Even if they’d spent the entire mornin’ gettin’ themselves ready, I doubt that there’d be a one that could hold a candle to this lass.
The flawless pale skin, the eyes as blue as the finest lapis lazuli, full lips that reminded him somehow of summertime fruit, and dark, wild hair that seemed to encapsulate the very Highlands in its untamable perfection.
“Ach!” Edward sucked his thumb where he had burned it. Whilst he had been gazing at Charlotte from the corner of his eye, he had not been concentrating on what he had been doing, and a tongue of flame from the kindled wood had given him a friendly lick.
“Oh my goodness,” Charlotte said, taking an uncertain step towards him, “did you burn yourself? Are you all right?”
Edward gazed up at the woman, silhouetted against the fading sky.
“Aye,” he said, “I’m grand. Never better.”
He realized he was grinning like an idiot. He cleared his throat and tried to get his face back under control.
“Ye on the other hand, Miss Charlotte, have sustained a grievous wound!” He smiled kindly at her, holding out his hand once again.
“You’re teasing me,” Charlotte said in her crisp English accent.
Edward nodded. “Oh, aye. I told ye that ye were a lass with plenty of arrows in yer quiver, did I nae?”
Charlotte opened her mouth to say something, but Edward beat her to it.
“Reminds me o’ somethin’ that the wee Blue Men might have been attributed to.”
“The wee Blue Men?” Charlotte asked, incredulously.
Edward, as a lad, had been more keen-eared for tales of mythical creatures and the great deeds of heroes, rather than those concerning the workings of nature that his mother often liked to tell him before bed. One of his favored ones, that he could still recall perfectly, was the story of the Blue Men of Minch.
“Do not tell me ye havenae heard o’ the Blue Men of Minch in England?” he said.
“Never,” Charlotte said.
“These Blue Men were said to live between the waters that separated the Isle of Lewis from mainland Scotland,” he started, just as his mother used to do. His mother had described them as wicked, crafty and dangerous folk and so, of course, were of the utmost interest to a young lad whose nature contained none of those elements.
“These wee blue-skinned rascals––also known as Storm Kelpies––were said to swim constantly around and about this area, just under the surface, which is why the sea was never still,” Edward continued. “They lay in wait for unsuspecting sailors to drown and, sometimes, could be seen waving their long gray-skinned arms in the air and performing tricks by jumping up and out of the restless waves.”
Edward smiled at the memory of his mother attempting to tell him these scarier tales. No matter how hard she tried, her grizzly faces always turned into smiles. Her dramatic, ghostly moans were always prone to dissolve into snorts of laughter.
“Folk would often blame wee injuries and mishaps they suffered by runnin’ water on the Blue Men, thinkin’ that they must have swam up the rivers. Injuries the likes that ye have.”

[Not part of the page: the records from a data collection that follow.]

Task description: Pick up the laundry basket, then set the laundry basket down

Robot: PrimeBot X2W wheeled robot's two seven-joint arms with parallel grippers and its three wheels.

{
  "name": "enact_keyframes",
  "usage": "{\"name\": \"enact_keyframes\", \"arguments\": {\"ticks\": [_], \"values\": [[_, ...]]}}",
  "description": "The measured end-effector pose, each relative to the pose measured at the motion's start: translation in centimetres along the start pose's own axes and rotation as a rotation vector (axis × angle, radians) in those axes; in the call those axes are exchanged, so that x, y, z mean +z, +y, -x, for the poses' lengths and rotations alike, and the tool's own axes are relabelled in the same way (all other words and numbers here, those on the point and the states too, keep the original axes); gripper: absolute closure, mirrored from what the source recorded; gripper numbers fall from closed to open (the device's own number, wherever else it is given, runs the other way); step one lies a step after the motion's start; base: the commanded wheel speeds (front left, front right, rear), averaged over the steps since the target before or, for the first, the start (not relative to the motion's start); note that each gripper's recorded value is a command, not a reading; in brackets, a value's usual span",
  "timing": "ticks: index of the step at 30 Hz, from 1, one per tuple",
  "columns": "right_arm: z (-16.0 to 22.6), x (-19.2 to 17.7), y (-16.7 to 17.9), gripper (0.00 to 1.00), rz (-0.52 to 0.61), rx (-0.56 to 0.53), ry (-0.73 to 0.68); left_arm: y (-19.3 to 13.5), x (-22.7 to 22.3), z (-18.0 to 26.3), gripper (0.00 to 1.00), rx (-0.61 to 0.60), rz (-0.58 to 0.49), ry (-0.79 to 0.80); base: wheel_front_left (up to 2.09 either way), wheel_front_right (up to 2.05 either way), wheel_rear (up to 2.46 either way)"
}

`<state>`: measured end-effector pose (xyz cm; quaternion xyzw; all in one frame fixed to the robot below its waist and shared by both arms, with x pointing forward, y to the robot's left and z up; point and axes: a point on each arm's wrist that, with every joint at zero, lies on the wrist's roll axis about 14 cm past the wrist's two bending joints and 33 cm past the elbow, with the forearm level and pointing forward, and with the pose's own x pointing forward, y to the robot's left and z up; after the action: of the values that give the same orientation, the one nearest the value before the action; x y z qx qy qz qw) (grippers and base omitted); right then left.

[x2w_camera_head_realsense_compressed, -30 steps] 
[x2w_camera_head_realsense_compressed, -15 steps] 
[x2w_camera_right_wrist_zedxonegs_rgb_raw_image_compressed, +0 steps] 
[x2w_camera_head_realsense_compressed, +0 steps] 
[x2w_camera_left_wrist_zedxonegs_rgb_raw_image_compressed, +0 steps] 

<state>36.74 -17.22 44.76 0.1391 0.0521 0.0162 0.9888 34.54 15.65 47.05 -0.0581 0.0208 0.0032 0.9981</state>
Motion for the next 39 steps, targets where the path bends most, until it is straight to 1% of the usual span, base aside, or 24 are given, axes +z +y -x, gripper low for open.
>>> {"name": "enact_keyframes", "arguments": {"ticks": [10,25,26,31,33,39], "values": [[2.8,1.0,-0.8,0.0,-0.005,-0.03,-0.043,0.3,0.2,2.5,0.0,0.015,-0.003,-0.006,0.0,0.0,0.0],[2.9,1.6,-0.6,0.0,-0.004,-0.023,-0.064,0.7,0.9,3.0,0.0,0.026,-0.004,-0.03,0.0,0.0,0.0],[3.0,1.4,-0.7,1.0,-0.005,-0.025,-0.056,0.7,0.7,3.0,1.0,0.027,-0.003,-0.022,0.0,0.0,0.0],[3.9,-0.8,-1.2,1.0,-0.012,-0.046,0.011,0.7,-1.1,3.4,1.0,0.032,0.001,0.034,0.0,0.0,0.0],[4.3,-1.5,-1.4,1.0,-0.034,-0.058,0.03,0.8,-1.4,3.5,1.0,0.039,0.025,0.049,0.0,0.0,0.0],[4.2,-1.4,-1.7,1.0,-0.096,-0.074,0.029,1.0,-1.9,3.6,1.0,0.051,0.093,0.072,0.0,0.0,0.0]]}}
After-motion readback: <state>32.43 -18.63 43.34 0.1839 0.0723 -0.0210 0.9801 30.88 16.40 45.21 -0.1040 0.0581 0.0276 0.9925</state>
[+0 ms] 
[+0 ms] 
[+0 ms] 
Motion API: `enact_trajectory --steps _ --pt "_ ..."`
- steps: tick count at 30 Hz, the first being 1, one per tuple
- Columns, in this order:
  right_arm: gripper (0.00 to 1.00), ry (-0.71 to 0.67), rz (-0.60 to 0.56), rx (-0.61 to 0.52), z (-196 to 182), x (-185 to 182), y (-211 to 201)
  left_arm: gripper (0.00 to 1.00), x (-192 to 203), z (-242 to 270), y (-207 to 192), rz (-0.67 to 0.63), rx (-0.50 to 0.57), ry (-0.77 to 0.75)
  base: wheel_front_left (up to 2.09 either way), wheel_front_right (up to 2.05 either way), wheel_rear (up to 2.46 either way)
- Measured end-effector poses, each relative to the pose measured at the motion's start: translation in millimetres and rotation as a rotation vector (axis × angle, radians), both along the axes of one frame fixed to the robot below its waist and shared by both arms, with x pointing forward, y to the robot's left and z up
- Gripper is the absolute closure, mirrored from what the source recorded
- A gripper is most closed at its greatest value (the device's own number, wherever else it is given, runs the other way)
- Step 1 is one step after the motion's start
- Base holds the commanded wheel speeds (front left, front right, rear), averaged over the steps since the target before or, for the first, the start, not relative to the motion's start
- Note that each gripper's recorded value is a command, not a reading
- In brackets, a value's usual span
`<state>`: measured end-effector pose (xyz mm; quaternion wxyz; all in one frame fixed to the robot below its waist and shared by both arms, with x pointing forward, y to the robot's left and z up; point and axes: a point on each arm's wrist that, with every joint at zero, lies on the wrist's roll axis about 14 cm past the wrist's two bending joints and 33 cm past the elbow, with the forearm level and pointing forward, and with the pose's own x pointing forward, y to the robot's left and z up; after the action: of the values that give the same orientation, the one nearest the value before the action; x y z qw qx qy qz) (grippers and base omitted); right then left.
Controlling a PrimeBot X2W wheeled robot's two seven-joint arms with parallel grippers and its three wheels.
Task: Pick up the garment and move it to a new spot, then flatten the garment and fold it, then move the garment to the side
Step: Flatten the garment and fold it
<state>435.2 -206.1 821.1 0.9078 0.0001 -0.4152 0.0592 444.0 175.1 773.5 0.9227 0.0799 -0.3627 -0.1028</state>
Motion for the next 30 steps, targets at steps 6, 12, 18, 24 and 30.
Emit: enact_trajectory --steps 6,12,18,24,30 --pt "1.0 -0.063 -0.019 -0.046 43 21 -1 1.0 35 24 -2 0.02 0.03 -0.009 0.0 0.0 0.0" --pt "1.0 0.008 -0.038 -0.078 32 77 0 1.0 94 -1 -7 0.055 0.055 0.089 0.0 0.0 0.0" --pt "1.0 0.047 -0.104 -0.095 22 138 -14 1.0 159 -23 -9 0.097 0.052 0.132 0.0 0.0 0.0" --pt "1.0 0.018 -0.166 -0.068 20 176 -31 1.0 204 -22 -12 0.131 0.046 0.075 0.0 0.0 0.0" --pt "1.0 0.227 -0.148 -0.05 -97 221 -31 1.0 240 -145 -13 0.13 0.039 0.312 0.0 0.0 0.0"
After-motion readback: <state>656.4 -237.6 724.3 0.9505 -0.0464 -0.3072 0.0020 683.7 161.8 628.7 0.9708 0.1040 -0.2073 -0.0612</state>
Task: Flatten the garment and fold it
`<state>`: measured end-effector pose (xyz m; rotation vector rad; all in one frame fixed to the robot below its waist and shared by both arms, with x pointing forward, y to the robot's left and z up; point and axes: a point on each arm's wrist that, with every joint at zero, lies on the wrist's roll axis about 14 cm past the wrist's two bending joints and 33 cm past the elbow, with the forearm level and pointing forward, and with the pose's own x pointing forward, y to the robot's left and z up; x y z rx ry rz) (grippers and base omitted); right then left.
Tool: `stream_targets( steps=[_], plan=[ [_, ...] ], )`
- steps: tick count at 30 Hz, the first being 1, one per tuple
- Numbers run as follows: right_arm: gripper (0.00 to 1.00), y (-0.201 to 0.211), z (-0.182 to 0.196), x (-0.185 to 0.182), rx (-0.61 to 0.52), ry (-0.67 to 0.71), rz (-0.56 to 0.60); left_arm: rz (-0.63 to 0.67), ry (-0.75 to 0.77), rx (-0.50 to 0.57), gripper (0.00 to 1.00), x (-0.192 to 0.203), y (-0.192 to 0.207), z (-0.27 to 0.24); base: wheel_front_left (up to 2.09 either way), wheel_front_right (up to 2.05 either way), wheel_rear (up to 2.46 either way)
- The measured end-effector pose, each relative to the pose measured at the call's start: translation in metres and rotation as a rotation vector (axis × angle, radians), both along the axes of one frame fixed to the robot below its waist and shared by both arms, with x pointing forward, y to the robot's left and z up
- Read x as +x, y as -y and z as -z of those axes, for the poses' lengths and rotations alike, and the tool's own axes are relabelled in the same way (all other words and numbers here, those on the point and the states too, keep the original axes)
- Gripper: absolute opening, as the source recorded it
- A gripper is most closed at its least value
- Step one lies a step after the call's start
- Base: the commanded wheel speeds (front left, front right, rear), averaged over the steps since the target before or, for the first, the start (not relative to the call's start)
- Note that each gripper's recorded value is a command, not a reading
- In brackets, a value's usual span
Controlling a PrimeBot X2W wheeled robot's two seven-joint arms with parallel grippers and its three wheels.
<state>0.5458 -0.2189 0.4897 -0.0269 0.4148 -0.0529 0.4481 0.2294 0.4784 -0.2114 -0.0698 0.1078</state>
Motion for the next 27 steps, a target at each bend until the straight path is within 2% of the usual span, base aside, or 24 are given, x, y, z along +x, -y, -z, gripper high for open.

To his quiet delight, the faintest hint of a smile played around the corners of Charlotte’s lips, though she tried to hide it.
“Foolishness,” she said.
“Ah, maybe, but it made ye forget the pain fer a while, did it nae?”
“You have many stories about magical creatures, don’t you?” Charlotte replied.
“Did ye nae ken? Scotland is a land built on tall tales,” Edward said.
Charlotte’s little smile broadened a touch.
“Now, come here so I can take a wee look at that wound of yers, Charlotte,” he said, emboldened enough by that slight show of humor so that her name did not trip so awkwardly off his tongue, as it had before. “I do not imagine it will be so bad, but it’s best to clean a scrape like this as quick as maybe so that it does nae fester.”
Slowly, the young woman padded to the fire. Night was quickly descending now, as it was wont to do, and with the darkness came the chill. The dell was sheltered from the wind by the depression and the blackthorn hedges, but still the odd breeze managed to cut its way through at times.
Charlotte came and sat down next to Edward on the only thing that passed for a seat, a split log. By the light of the young fire, Edward carefully took the young woman’s arm in his hands and examined it.
“Hm,” he said, and that was all for the time being. Using a little water from a skin, he carefully wet the cloth of her sleeve so that he could peel it away from the four matching cuts on her forearm. He rolled the ruined sleeve up Charlotte’s arm.